The child was killed when insurgents in a truck opened fire on the home of his father, a Muslim village headman, police said. The father was also injured in the attack in Narathiwat province.
The shooting came after suspected Islamic rebels threw a grenade into a crowd of people who were leaving the mosque in Pattani after evening prayers late Saturday.
Moments later, the insurgents opened fire on the crowd outside the mosque, police said, killing a former teacher and injuring three people.
[…]
Police said more than 100 veiled women and their children staged a short protest demanding peace in the south, where more than 2,100 people have been killed since the latest insurgency erupted in January 2004.
“Mostly women and children, hiding their faces behind veils, came to protest and call for peace.
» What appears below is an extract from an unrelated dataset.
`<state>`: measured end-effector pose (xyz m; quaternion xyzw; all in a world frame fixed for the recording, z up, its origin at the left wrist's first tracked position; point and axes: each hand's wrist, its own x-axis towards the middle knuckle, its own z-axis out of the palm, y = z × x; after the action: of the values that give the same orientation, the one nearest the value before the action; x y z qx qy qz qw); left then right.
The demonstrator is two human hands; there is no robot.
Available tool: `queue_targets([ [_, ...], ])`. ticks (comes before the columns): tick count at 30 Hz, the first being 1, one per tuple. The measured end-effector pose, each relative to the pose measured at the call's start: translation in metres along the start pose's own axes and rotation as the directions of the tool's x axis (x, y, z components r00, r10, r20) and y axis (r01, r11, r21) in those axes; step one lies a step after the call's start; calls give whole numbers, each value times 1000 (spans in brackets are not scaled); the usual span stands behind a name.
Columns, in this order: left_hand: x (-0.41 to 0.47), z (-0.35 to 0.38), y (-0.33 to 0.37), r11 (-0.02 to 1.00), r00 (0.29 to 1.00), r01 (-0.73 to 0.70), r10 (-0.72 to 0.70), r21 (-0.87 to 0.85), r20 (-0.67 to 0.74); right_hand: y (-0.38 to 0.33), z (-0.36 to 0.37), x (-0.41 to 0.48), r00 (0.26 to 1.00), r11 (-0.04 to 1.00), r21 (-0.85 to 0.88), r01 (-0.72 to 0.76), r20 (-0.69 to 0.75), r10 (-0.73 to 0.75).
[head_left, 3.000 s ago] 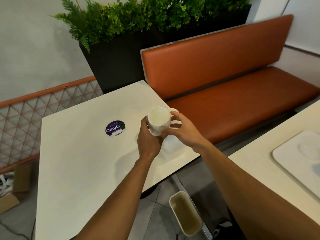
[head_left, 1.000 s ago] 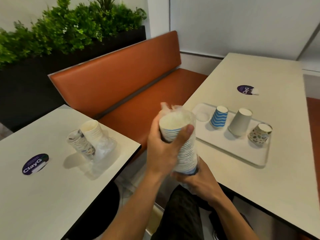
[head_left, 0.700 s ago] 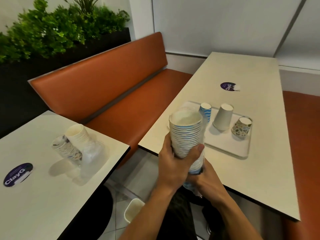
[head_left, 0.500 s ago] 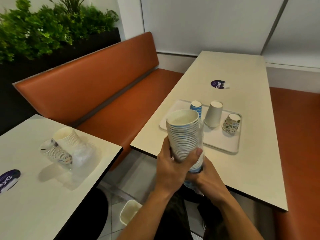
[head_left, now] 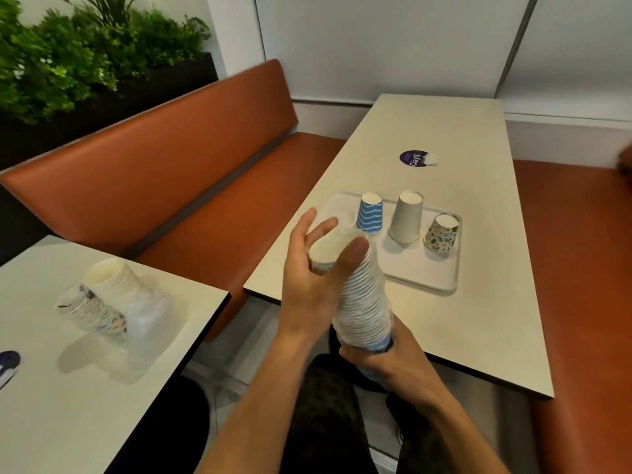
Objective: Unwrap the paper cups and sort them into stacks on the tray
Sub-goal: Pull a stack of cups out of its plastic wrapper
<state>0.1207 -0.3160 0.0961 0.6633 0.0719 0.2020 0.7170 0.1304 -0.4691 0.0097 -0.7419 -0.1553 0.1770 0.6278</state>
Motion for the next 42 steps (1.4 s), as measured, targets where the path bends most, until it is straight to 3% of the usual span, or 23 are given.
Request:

They only protested for one hour before leaving,” said police colonel Thawal Nakrawong.
That sense of urgency, even from fellow Muslims, notwithstanding: “OIC urges Thailand to be patient in tackling insurgency,” from United News of India:
Bangkok, Apr 27: The Organisation of Islamic Conference (OIC) has praised Thailand’s handling of insurgency in the country”s Muslim-majority southern border region but urged patience ahead of an OIC team visit here.
Ekmeleddin Ishanolgu, Secretary-General of the 57-Islamic nation grouping is scheduled to arrive in Bangkok on April 30 leading a delegation which will travel to Thailand’s troubled south.
An OIC advisor who met the top official in the Thai Ministry of Foreign Affairs here yesterday in preparation for the visit, said Thailand’s approach to the over three-year-old southern insurgency showed recognition of its root causes.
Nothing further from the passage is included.